I organized a project for my brew club, the Ann Arbor Brewers Guild, to fill an empty bourbon barrel with a barley wine of about 9% abv. Twelve of us brewed five gallons from the same recipe. More details about that on another thread in the non-whiskey alcohol category, perhaps.
But I thought this was interesting. We got an ex-Elijah Craig 12-year-old barrel in January from a homebrewer in Madison, Wisconsin who picks up a truckload and distributes them to microbreweries. He offered us one at a great price - $60 delivered.
I stored it in my garage until we could all brew our batches, and wanted to keep it moist so it wouldn't dry out and leak. The garage was cold and the relative humidity fairly high, but I wanted a little insurance, so I dumped in a liter of Cabin Still that I had picked up in my travels and was disappointed in. I rolled the barrel around every few days and tipped it end for end to try to moisten all the interior surfaces.
We filled the barrel yesterday and dumped the bourbon out first, filtering it through a dozen layers of cheese cloth to remove the charcoal. We ended up with only ~300 ml (some was probably lost in the cheese cloth).
I was amazed at how dark it was - almost black, but then I realized that it had a haze of suspended charcoal dust. So I filtered it through a coffee filter. I think it was still darker than the original.

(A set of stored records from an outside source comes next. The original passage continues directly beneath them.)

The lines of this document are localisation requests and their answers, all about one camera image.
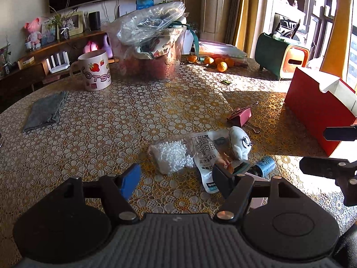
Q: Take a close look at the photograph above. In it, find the pink plush doll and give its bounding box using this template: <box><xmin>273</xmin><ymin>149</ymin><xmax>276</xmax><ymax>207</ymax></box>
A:
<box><xmin>24</xmin><ymin>17</ymin><xmax>42</xmax><ymax>50</ymax></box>

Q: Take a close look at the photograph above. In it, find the green and orange storage box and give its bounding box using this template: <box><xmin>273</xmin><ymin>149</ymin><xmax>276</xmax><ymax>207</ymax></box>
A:
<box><xmin>254</xmin><ymin>32</ymin><xmax>311</xmax><ymax>81</ymax></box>

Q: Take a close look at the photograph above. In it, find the white router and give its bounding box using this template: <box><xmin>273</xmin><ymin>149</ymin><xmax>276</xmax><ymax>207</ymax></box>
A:
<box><xmin>45</xmin><ymin>52</ymin><xmax>70</xmax><ymax>74</ymax></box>

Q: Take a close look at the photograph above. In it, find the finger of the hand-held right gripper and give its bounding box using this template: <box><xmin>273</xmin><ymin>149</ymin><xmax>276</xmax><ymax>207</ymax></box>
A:
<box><xmin>324</xmin><ymin>126</ymin><xmax>357</xmax><ymax>142</ymax></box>
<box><xmin>300</xmin><ymin>156</ymin><xmax>357</xmax><ymax>206</ymax></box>

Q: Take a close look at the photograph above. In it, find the crumpled clear plastic bag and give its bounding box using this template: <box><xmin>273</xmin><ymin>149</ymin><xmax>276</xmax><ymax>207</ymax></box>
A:
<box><xmin>102</xmin><ymin>1</ymin><xmax>186</xmax><ymax>51</ymax></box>

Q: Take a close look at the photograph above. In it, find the desktop with floral lace cloth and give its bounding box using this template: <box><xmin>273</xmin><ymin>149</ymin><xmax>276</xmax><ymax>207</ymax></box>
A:
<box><xmin>0</xmin><ymin>54</ymin><xmax>357</xmax><ymax>260</ymax></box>

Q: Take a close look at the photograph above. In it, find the small blue can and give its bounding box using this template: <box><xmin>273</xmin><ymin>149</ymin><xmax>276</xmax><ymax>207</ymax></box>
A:
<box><xmin>245</xmin><ymin>156</ymin><xmax>276</xmax><ymax>178</ymax></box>

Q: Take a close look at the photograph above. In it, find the red cardboard box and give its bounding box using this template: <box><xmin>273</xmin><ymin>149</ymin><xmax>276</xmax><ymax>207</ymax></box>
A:
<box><xmin>284</xmin><ymin>67</ymin><xmax>357</xmax><ymax>157</ymax></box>

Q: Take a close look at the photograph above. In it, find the wooden television cabinet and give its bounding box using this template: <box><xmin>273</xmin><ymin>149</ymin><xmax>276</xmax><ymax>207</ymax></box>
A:
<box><xmin>0</xmin><ymin>31</ymin><xmax>118</xmax><ymax>95</ymax></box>

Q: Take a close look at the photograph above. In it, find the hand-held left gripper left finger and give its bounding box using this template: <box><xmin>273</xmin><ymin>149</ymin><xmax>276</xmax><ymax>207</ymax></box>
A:
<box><xmin>63</xmin><ymin>163</ymin><xmax>141</xmax><ymax>224</ymax></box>

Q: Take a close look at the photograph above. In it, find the strawberry print mug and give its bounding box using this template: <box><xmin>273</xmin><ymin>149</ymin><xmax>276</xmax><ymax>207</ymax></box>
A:
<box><xmin>69</xmin><ymin>50</ymin><xmax>112</xmax><ymax>92</ymax></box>

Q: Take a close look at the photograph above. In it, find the black speaker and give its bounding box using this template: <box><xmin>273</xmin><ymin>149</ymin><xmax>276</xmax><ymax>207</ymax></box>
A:
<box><xmin>89</xmin><ymin>12</ymin><xmax>101</xmax><ymax>31</ymax></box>

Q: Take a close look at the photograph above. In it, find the clear plastic container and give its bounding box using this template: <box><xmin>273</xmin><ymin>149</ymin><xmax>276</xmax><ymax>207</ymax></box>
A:
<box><xmin>118</xmin><ymin>25</ymin><xmax>187</xmax><ymax>83</ymax></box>

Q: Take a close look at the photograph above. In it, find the pink binder clip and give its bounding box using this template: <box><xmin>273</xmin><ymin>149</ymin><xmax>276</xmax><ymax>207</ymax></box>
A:
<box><xmin>226</xmin><ymin>101</ymin><xmax>261</xmax><ymax>134</ymax></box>

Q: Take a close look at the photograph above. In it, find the small plant in vase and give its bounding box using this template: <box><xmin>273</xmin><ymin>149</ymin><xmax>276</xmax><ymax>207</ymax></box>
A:
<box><xmin>42</xmin><ymin>1</ymin><xmax>79</xmax><ymax>41</ymax></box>

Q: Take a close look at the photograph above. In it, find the beige standing air conditioner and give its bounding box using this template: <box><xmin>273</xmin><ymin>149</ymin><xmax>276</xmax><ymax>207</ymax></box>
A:
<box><xmin>201</xmin><ymin>0</ymin><xmax>226</xmax><ymax>42</ymax></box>

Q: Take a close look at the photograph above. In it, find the pink toy bag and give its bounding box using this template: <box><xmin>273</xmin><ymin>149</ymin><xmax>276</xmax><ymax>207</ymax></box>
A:
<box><xmin>84</xmin><ymin>41</ymin><xmax>99</xmax><ymax>54</ymax></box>

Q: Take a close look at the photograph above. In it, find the grey cloth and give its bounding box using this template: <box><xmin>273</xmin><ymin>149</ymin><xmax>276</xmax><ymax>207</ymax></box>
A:
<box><xmin>23</xmin><ymin>91</ymin><xmax>67</xmax><ymax>133</ymax></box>

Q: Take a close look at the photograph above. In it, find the yellow giraffe figure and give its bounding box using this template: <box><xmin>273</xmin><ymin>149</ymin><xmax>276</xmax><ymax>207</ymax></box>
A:
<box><xmin>319</xmin><ymin>0</ymin><xmax>357</xmax><ymax>88</ymax></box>

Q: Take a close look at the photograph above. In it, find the white plush toy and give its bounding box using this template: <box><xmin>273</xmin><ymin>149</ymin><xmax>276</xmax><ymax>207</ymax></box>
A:
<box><xmin>229</xmin><ymin>126</ymin><xmax>253</xmax><ymax>159</ymax></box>

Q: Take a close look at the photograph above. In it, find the cream photo frame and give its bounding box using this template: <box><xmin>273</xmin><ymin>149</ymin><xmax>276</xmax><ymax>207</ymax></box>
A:
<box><xmin>57</xmin><ymin>11</ymin><xmax>84</xmax><ymax>38</ymax></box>

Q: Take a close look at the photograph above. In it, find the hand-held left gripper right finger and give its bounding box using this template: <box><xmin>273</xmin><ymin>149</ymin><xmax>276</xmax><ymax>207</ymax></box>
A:
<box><xmin>212</xmin><ymin>162</ymin><xmax>303</xmax><ymax>224</ymax></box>

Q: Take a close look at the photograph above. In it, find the white printed snack packet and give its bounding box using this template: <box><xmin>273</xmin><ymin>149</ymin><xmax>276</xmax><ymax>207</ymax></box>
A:
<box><xmin>191</xmin><ymin>130</ymin><xmax>237</xmax><ymax>194</ymax></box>

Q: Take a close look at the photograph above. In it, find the washing machine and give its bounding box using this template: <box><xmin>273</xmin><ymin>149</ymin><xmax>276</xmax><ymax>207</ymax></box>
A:
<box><xmin>275</xmin><ymin>15</ymin><xmax>304</xmax><ymax>46</ymax></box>

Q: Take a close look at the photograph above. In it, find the small yellow carton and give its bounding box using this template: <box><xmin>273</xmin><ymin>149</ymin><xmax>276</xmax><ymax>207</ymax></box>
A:
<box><xmin>17</xmin><ymin>56</ymin><xmax>35</xmax><ymax>70</ymax></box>

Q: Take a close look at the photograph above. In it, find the clear bag of white beads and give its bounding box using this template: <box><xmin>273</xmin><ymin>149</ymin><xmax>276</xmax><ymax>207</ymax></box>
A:
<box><xmin>148</xmin><ymin>137</ymin><xmax>196</xmax><ymax>175</ymax></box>

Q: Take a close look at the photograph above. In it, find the yellow curtain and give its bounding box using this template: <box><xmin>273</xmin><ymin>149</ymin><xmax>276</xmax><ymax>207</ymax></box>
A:
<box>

I tasted it and nearly choked - I was expecting the 80 proof I had dumped in, but it was way stronger. I checked it with my refractometer, and it was above the scale, but by interpolating above the scale, I estimated it to be 115 proof ±3.
So, what happened? I suspect that it mixed with the EC12 that was still in the char. That would be at barrel proof, probably ~130. Or, maybe there was an accelerated angel's share with the corresponding increase in proof.
With watering down to ~80 proof, I think it was better than the original, but it still tasted like a young whiskey - some feinty notes remained. But it seemed a bit richer. Still had the HH trademark menthol or eucalyptus or teaberry/wintergreen.
But it wasn't EC12. I tasted that afterwards and there was no comparison.
So I guess now I have a slightly improved, closer to barrel-proof Cabin Still. It may make a nice manhattan.
BTW, the barley wines all tasted great going into the barrel. I am looking forward to following the development of the blend.